Dr. Alain Pagani is Principal Researcher and deputy director of the Augmented Vision research department at the German Research Center for Artificial Intelligence (DFKI). His research interests include artificial intelligence, computer vision, image understanding, and extended reality. He is the coordinator of the Network of Excellence dAIEDGE regarding distributed AI at the edge, and the coordinator of the Horizon Europe project CORTEX2 regarding remote cooperation using extended reality. He is a lecturer at the University of Kaiserslautern-Landau, and he has published over 100 articles in conferences and journals. His research finds applications in eXtended Reality for tele cooperation (project CORTEX2), artificial intelligence and computer vision for human–robot cooperation (project FLUENTLY), artificial intelligence and augmented reality for analysis of extremely large data (project ExtremeXP). Since 2023, he has been a Research Fellow at DFKI, which is a recognition for outstanding scientific achievements and special achievements in technology transfer.
Dr. Paolo Meloni is currently associate professor at the Department of Electrical and Electronic Engineering (DIEE) at the University of Cagliari.

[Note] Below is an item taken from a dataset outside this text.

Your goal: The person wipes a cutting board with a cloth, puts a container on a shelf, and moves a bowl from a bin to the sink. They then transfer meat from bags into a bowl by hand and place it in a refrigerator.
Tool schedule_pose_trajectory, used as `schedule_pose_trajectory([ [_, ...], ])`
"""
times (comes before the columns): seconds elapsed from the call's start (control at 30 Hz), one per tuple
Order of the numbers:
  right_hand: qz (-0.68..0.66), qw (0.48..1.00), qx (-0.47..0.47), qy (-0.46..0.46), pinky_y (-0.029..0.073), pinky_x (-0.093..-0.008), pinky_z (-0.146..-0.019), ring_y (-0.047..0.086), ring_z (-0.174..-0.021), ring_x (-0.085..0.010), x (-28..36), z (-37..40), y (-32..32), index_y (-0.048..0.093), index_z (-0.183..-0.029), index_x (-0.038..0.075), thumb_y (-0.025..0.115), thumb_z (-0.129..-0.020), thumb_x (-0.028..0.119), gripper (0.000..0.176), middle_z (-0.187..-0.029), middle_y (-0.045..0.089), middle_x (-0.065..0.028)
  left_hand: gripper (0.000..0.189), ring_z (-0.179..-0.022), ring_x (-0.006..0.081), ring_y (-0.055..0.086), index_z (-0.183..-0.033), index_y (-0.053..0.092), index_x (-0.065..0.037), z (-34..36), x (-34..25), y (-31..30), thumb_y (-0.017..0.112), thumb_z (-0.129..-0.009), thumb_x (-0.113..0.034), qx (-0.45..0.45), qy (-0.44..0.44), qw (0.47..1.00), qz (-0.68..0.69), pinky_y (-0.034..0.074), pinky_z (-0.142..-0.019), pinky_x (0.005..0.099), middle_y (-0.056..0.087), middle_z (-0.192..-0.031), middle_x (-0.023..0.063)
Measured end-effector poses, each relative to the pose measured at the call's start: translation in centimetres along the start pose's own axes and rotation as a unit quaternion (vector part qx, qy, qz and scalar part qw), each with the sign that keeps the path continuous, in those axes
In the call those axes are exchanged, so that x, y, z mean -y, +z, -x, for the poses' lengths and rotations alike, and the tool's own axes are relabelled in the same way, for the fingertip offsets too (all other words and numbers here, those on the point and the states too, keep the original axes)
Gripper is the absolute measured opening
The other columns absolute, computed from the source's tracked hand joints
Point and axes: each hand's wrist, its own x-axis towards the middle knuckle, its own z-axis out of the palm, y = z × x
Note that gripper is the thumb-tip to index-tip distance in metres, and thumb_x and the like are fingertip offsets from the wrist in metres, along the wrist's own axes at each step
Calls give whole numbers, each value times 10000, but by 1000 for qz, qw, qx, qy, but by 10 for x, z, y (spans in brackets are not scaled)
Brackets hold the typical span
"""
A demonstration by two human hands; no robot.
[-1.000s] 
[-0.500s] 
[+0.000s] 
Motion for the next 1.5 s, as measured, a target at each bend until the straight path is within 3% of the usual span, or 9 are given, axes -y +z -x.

He is author of several international papers and tutor of many bachelor and master students’ thesis in Electronic Engineering. His research activity is mainly focused on the development of advanced digital systems and programming of multi-core on-chip architectures, with emphasis on the application-driven design and programming of SoCs and FPGAs.